- Work required: Would you give again, exactly as written, the lines from the opening of the records to the line with "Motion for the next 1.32", that line included and pictures excluded?

::::::::

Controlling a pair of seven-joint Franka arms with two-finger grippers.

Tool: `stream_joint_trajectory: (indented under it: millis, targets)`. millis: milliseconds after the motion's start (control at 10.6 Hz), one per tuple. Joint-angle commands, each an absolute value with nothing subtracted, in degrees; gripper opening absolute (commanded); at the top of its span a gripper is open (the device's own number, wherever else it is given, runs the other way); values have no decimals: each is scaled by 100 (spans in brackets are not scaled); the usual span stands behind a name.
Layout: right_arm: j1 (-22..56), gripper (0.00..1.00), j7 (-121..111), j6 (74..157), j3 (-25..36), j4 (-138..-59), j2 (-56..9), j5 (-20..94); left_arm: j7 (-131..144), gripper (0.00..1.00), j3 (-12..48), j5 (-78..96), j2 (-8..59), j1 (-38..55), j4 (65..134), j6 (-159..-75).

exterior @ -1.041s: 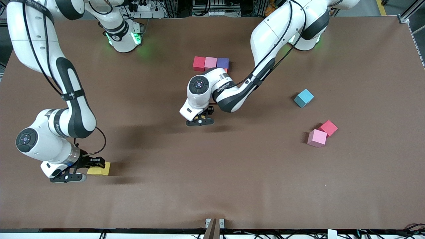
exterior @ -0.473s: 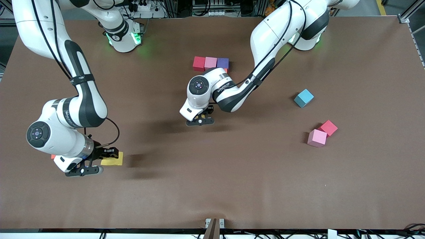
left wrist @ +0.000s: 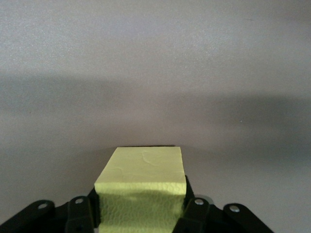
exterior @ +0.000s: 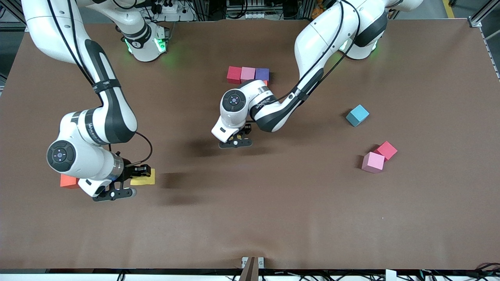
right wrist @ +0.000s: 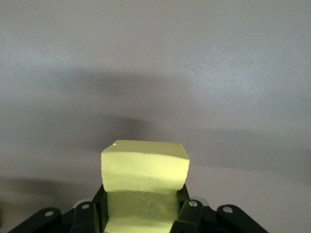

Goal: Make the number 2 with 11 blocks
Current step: 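Lift yellow with the right gripper while the left gripper places yellow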

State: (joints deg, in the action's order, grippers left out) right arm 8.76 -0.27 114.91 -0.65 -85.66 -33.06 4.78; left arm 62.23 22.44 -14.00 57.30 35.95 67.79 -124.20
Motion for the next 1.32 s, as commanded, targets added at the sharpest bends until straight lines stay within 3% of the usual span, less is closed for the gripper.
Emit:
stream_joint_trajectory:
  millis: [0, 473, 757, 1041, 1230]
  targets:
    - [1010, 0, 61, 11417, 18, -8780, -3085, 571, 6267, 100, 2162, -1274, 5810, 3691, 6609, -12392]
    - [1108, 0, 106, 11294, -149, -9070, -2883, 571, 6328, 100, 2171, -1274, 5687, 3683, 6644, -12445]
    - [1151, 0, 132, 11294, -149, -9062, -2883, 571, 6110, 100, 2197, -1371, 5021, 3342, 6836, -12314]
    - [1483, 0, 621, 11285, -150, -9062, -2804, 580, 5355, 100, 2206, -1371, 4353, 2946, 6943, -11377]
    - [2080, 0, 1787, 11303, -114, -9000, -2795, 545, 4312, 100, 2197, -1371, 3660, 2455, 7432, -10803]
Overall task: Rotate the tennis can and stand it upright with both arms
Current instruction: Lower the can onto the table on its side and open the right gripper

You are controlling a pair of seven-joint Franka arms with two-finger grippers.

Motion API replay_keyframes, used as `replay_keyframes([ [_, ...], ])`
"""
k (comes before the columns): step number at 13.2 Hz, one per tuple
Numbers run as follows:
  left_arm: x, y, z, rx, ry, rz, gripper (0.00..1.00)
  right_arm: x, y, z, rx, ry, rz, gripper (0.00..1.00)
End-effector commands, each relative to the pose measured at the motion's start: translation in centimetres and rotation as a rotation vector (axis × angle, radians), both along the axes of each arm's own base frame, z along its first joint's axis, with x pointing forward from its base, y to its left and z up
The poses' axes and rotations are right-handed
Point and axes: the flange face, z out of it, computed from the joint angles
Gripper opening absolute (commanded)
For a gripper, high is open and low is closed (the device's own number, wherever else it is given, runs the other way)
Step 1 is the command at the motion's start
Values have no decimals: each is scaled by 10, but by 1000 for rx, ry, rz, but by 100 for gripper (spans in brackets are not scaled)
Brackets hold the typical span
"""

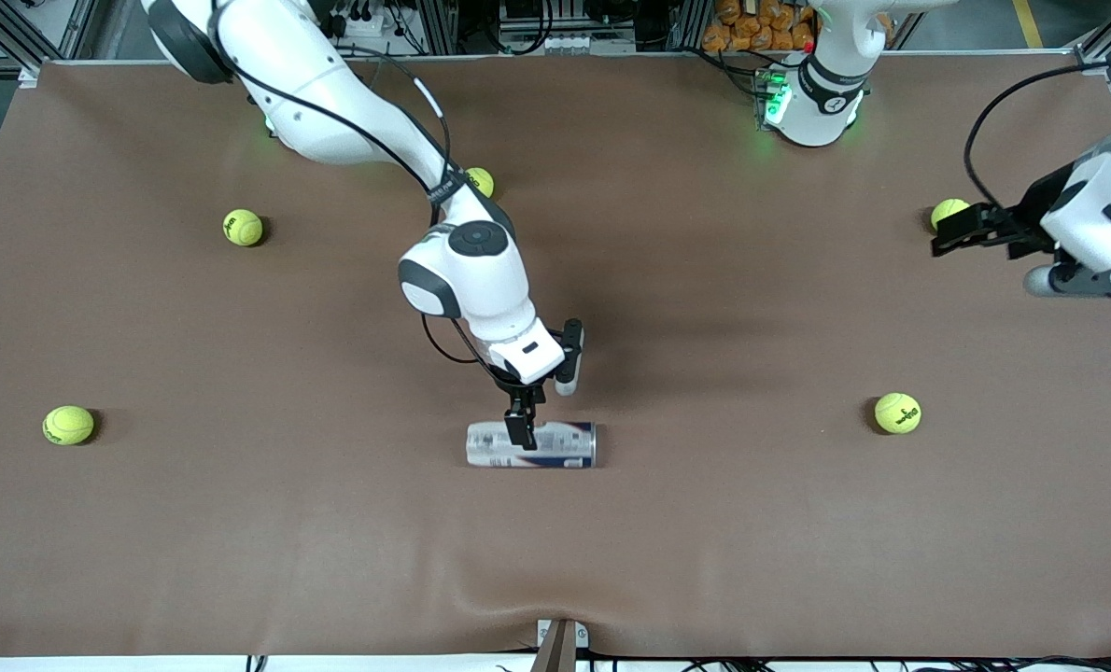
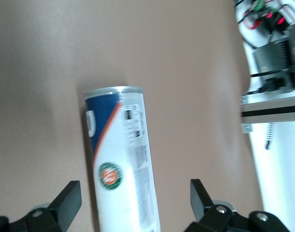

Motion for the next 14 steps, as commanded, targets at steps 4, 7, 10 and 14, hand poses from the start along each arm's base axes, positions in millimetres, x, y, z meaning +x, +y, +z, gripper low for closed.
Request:
replay_keyframes([
  [4,52,-29,-85,-305,68,106,100,27,-88,31,146,159,-271,100],
  [7,83,-57,-138,-463,51,201,100,47,-133,44,223,261,-445,100],
  [10,108,-91,-189,-611,29,324,100,48,-147,52,267,321,-663,100],
  [14,133,-145,-238,-717,-26,412,100,61,-192,74,309,335,-861,100],
])
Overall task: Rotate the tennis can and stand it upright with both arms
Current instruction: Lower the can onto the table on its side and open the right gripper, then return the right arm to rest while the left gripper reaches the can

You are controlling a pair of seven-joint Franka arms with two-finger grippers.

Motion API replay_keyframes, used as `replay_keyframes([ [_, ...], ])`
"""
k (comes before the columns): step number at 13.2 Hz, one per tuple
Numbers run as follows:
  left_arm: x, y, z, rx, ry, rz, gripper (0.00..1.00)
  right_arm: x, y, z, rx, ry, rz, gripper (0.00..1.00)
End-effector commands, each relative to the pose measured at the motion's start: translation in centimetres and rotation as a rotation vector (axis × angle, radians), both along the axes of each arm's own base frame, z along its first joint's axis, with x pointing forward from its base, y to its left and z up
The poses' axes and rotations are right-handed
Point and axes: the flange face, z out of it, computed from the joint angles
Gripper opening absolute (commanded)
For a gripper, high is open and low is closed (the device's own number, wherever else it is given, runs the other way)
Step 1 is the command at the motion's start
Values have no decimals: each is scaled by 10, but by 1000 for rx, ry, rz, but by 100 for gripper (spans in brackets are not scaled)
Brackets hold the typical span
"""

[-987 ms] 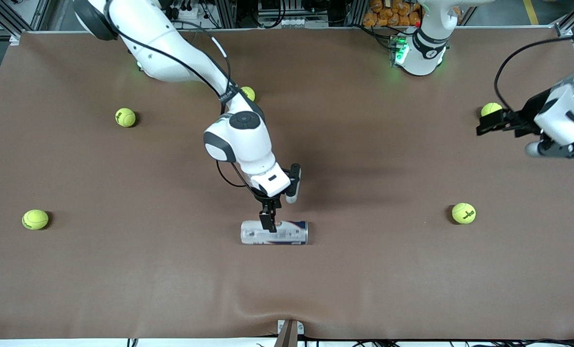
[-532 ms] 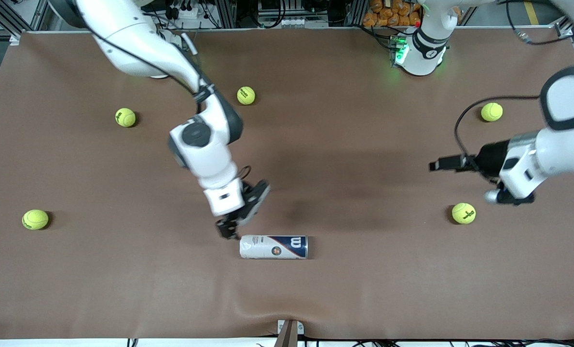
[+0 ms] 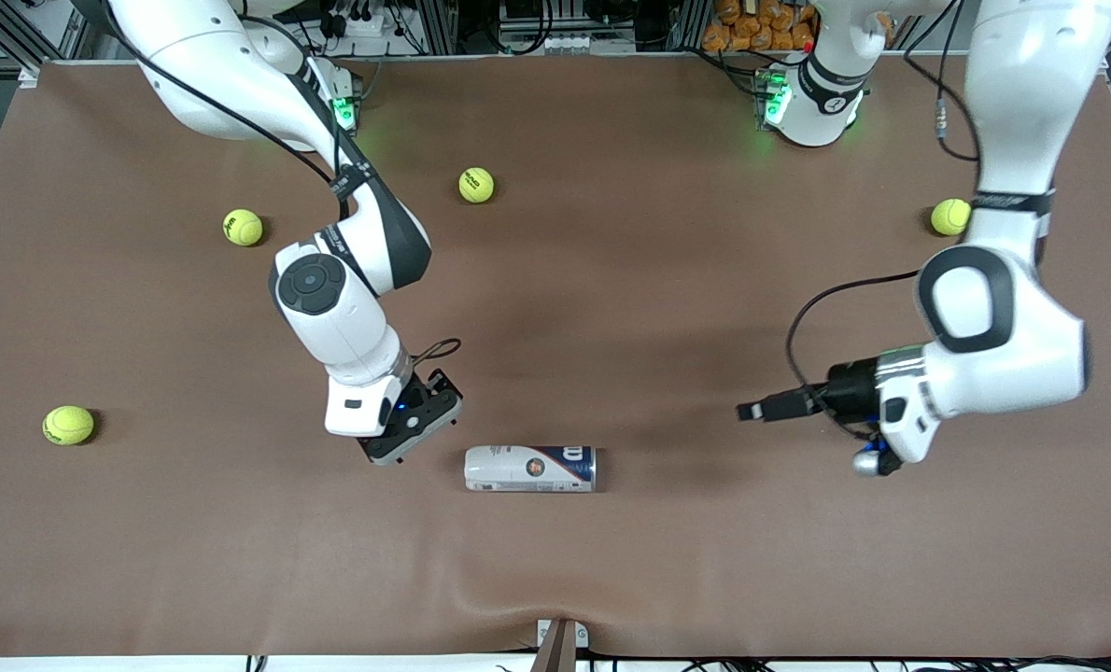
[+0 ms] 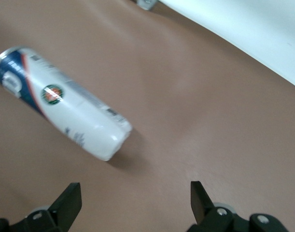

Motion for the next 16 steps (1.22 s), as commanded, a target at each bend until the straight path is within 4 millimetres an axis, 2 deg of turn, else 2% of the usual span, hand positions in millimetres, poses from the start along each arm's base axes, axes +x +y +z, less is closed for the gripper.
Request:
replay_keyframes([
  [1,16,-31,-26,-57,-31,49,100,4,-52,28,4,38,-104,100],
  [2,14,-45,-37,-86,-31,42,100,7,-77,39,-8,70,-163,100],
  [4,12,-58,-68,-155,-55,49,100,4,-130,56,-53,173,-272,100],
  [5,11,-58,-85,-194,-71,51,100,2,-157,63,-73,221,-313,100],
  [7,7,-66,-117,-267,-109,52,100,-7,-197,87,-96,276,-376,100],
  [9,-1,-86,-139,-328,-149,48,100,-25,-215,123,-121,312,-416,100],
  [12,-15,-113,-166,-374,-156,44,94,-40,-245,171,-112,265,-504,100],
  [13,-18,-115,-179,-383,-162,49,91,-48,-252,186,-117,273,-518,100],
  [16,-24,-122,-200,-396,-185,44,83,-73,-275,221,-130,298,-564,100],
])
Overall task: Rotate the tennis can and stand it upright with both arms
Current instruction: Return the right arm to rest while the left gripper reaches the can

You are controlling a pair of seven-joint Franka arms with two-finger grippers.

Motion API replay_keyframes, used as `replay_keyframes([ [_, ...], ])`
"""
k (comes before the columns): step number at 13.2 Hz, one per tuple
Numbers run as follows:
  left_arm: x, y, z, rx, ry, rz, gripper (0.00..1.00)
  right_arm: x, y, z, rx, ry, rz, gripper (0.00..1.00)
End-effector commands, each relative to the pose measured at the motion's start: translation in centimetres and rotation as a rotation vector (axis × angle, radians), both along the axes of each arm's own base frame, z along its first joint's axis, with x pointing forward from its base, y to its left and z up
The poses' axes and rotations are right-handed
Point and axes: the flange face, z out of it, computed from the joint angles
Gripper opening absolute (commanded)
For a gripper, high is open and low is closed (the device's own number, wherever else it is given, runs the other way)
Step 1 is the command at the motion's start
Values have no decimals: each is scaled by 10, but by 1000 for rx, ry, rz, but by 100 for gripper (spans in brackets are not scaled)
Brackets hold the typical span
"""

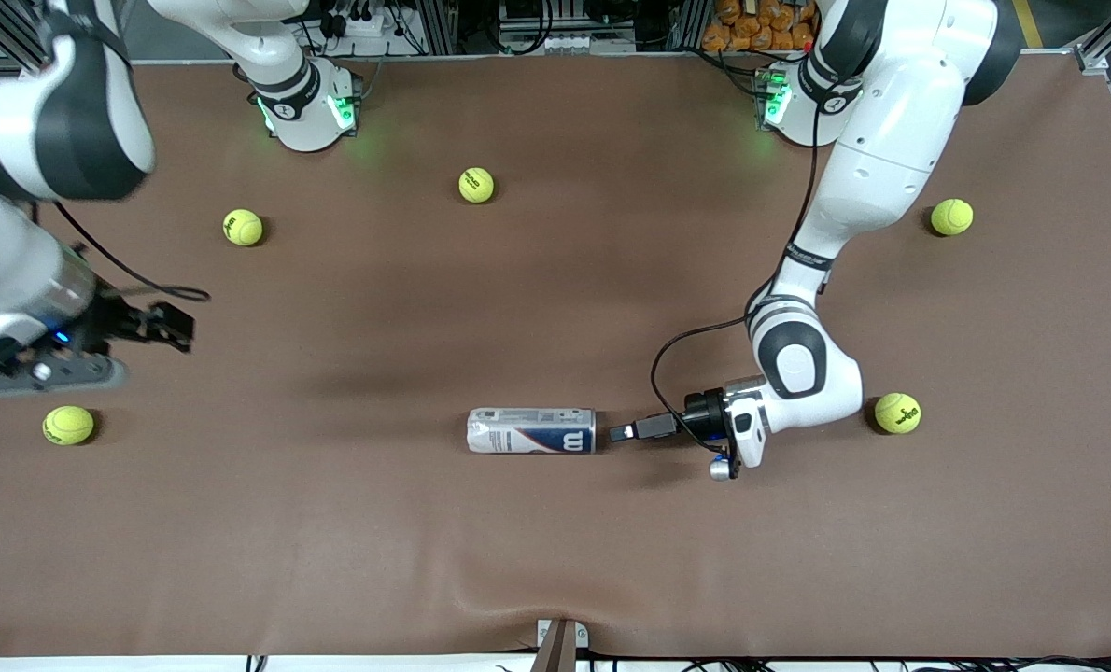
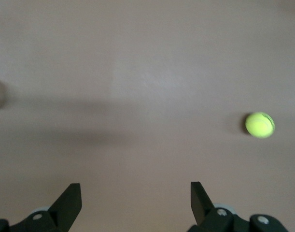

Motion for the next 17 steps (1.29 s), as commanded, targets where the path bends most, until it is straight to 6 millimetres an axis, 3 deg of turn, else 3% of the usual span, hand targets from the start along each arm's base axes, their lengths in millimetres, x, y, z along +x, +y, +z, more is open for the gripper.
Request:
replay_keyframes([
  [1,4,-5,-14,-20,-29,16,80,-26,-20,26,16,5,-62,100],
  [4,10,-16,-16,-52,-32,37,75,-50,-48,53,127,33,-144,100],
  [9,20,-17,-29,-60,-41,45,71,-80,-45,84,121,100,-277,100],
  [12,26,-19,-27,-76,-50,56,68,-80,-47,92,124,88,-260,100],
  [14,21,-32,-28,-94,-41,58,67,-78,-52,96,122,69,-255,100],
  [17,17,-36,-32,-92,-40,53,63,-76,-63,102,125,49,-136,100],
])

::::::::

- Output below:
Controlling a pair of seven-joint Franka arms with two-finger grippers.

Tool: `stream_joint_trajectory: (indented under it: millis, targets)`. millis: milliseconds after the motion's start (control at 10.6 Hz), one per tuple. Joint-angle commands, each an absolute value with nothing subtracted, in degrees; gripper opening absolute (commanded); at the top of its span a gripper is open (the device's own number, wherever else it is given, runs the other way); values have no decimals: each is scaled by 100 (spans in brackets are not scaled); the usual span stands behind a name.
Layout: right_arm: j1 (-22..56), gripper (0.00..1.00), j7 (-121..111), j6 (74..157), j3 (-25..36), j4 (-138..-59), j2 (-56..9), j5 (-20..94); left_arm: j7 (-131..144), gripper (0.00..1.00), j3 (-12..48), j5 (-78..96), j2 (-8..59), j1 (-38..55), j4 (65..134), j6 (-159..-75).

exterior @ -1.041s: 
exterior @ -0.473s: 
left wrist @ +0.000s: 
exterior @ +0.000s: 
right wrist @ +0.000s: 

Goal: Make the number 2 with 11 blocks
Current step: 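Lift yellow with the right gripper while the left gripper places yellow
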
State: (joints deg, in the action's order, grippers left out) right arm 8.76 -0.27 114.91 -0.65 -85.66 -33.06 4.78; left arm 62.23 22.44 -14.00 57.30 35.95 67.79 -124.20
Motion for the next 1.32 s, as commanded, targets added at the sharpest bends until straight lines stay within 3% of the usual span, less is closed for the gripper.

Nothing remains to add to the answer.